## TASK INSTRUCTIONS
For the material below, output exactly the span from the line with "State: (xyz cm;" to the line with "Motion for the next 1", including both, and nothing besides.

## DATA FOR THIS TASK
....................

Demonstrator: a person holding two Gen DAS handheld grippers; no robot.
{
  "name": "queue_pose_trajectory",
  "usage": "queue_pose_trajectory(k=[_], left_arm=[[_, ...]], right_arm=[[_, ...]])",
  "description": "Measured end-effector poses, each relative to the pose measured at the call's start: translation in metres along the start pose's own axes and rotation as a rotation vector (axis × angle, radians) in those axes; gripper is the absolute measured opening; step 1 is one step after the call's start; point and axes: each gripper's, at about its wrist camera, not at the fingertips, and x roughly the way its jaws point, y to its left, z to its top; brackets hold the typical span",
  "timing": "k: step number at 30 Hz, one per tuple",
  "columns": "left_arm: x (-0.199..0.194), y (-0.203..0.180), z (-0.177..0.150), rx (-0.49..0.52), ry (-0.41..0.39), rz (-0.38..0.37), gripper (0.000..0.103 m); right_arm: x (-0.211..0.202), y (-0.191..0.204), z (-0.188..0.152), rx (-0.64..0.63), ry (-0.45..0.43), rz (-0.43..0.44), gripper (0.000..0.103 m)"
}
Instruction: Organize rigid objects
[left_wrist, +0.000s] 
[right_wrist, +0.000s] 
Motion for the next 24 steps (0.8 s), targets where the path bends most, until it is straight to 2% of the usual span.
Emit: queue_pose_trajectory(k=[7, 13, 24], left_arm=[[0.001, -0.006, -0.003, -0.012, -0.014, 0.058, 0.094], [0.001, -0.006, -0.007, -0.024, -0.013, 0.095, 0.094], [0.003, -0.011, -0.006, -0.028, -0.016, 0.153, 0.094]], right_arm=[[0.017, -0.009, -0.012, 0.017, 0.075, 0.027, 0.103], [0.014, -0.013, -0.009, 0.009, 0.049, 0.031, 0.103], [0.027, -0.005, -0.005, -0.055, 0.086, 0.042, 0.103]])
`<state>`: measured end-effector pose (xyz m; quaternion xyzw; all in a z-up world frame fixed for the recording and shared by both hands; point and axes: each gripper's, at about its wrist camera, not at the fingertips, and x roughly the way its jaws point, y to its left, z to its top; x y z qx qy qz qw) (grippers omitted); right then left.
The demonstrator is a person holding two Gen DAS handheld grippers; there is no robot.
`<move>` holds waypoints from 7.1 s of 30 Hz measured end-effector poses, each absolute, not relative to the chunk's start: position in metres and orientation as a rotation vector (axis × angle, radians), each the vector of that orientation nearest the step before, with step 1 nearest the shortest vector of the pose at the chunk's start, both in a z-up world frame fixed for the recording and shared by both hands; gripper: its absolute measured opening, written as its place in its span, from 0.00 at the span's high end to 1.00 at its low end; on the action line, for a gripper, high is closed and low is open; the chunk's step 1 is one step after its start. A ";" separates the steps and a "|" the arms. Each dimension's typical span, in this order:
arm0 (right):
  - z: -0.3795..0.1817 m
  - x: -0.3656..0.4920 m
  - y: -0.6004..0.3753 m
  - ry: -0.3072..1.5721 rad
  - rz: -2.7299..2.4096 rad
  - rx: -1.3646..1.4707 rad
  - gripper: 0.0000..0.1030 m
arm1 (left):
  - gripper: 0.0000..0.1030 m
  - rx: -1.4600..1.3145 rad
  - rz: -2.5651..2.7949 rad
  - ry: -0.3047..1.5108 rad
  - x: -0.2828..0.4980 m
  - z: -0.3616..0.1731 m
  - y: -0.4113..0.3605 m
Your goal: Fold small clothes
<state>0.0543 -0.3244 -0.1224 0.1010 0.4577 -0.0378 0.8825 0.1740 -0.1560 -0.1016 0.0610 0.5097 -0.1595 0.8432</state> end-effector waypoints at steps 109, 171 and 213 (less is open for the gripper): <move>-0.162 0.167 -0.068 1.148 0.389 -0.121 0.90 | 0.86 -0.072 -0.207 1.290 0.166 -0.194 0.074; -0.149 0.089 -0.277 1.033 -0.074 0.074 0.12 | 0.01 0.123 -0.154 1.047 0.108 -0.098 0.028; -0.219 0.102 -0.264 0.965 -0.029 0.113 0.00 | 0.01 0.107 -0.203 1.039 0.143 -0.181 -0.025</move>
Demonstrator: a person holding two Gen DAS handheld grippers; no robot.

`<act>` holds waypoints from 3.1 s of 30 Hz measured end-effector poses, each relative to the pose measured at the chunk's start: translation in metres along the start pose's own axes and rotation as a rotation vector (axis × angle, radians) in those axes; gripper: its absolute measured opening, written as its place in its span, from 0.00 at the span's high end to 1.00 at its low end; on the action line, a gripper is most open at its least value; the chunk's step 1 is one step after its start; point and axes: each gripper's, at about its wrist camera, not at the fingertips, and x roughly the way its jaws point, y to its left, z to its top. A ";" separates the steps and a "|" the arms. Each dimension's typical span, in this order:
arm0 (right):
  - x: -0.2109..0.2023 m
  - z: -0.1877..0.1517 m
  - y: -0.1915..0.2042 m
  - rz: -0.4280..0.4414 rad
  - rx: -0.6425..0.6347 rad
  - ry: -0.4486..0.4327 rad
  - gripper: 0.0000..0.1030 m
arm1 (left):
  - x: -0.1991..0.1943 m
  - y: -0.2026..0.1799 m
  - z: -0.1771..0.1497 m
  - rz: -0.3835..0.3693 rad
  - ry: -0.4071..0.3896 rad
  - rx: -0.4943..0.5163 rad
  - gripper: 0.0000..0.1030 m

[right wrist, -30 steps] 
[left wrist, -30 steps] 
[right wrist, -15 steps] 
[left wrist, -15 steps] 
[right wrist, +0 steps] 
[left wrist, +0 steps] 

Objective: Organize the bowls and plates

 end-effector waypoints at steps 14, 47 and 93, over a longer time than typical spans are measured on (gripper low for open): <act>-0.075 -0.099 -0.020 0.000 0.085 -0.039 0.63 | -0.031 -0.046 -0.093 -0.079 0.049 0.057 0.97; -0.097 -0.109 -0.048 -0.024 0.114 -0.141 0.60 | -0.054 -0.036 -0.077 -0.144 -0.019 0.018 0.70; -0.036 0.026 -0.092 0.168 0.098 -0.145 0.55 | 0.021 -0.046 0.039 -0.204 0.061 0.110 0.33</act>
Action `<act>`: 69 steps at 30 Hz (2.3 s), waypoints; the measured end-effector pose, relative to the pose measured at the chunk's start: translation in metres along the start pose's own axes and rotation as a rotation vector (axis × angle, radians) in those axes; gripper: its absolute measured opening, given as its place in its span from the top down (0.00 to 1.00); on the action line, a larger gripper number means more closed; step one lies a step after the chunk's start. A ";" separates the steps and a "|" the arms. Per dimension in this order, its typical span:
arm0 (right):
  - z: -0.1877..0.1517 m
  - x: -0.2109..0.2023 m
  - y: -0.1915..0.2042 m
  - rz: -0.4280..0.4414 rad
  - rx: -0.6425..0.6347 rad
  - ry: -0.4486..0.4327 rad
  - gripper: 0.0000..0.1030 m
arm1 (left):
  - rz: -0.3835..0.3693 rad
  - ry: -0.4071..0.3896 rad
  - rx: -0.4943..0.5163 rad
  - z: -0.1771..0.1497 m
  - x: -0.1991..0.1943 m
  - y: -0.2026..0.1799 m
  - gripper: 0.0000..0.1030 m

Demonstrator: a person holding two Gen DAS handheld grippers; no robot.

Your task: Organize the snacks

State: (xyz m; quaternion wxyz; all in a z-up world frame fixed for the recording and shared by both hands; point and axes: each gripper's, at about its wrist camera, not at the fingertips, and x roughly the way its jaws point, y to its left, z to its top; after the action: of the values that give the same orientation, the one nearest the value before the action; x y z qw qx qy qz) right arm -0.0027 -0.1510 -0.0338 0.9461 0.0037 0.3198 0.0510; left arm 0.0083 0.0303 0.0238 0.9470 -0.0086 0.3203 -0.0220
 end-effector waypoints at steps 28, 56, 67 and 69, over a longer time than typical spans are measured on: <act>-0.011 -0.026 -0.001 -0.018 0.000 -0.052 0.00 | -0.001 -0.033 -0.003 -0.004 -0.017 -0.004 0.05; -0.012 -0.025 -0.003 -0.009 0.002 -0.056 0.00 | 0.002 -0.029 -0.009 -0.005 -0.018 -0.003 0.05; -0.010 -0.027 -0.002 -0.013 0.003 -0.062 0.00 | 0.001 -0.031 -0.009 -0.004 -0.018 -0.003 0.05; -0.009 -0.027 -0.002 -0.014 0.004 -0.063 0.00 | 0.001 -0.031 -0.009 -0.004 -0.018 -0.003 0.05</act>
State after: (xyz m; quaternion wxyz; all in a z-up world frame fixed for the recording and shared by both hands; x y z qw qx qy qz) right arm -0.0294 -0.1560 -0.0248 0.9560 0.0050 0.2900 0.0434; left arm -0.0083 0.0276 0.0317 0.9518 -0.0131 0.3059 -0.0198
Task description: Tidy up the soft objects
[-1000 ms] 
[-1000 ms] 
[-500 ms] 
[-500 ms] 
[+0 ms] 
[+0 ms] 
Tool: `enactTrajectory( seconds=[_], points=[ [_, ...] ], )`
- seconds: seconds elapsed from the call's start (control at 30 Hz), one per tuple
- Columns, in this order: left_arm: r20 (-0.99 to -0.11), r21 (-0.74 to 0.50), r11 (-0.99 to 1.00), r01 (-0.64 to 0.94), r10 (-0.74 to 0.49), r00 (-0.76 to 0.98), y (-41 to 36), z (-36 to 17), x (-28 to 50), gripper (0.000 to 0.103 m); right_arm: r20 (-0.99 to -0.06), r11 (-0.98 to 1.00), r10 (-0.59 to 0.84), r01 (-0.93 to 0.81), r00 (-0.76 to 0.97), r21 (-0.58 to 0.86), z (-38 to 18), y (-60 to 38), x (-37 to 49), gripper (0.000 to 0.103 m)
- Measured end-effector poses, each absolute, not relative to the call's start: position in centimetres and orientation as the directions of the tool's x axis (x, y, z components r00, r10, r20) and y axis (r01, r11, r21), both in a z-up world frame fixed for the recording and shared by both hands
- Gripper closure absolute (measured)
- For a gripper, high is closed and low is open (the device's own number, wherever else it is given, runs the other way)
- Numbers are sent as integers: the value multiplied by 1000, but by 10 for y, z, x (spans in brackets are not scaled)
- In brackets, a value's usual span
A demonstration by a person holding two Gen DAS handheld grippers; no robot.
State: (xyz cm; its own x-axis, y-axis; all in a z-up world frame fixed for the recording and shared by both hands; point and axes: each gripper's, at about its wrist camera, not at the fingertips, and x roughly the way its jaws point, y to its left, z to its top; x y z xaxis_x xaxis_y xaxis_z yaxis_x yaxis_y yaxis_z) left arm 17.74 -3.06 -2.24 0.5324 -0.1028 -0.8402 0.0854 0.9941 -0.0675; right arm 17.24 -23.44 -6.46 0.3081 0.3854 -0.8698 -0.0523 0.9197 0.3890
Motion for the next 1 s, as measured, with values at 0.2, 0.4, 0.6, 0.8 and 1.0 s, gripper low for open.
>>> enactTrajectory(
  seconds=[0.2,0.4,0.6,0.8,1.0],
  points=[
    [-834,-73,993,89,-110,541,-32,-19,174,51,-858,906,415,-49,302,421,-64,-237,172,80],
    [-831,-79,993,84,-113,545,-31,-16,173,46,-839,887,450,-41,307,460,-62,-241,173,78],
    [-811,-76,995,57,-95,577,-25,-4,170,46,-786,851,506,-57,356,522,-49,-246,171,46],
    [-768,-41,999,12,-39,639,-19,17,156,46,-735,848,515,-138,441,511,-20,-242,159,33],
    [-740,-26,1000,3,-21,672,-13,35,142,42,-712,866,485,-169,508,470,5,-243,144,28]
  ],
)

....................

## SOLUTION BELOW
State: (xyz cm; its own x-axis, y-axis; all in a z-up world frame fixed for the recording and shared by both hands; point and axes: each gripper's, at about its wrist camera, not at the fingertips, and x roughly the way its jaws point, y to its left, z to its top; x y z xaxis_x xaxis_y xaxis_z yaxis_x yaxis_y yaxis_z) left arm 17.74 -3.06 -2.24 0.5324 -0.1028 -0.8402 0.0854 0.9941 -0.0675; right arm 17.24 -23.44 -6.46 0.3081 0.3854 -0.8698 -0.0523 0.9197 0.3890
Motion for the next 1 s, as measured, with values at 0.2, 0.4, 0.6, 0.8 and 1.0 s, gripper low for open.

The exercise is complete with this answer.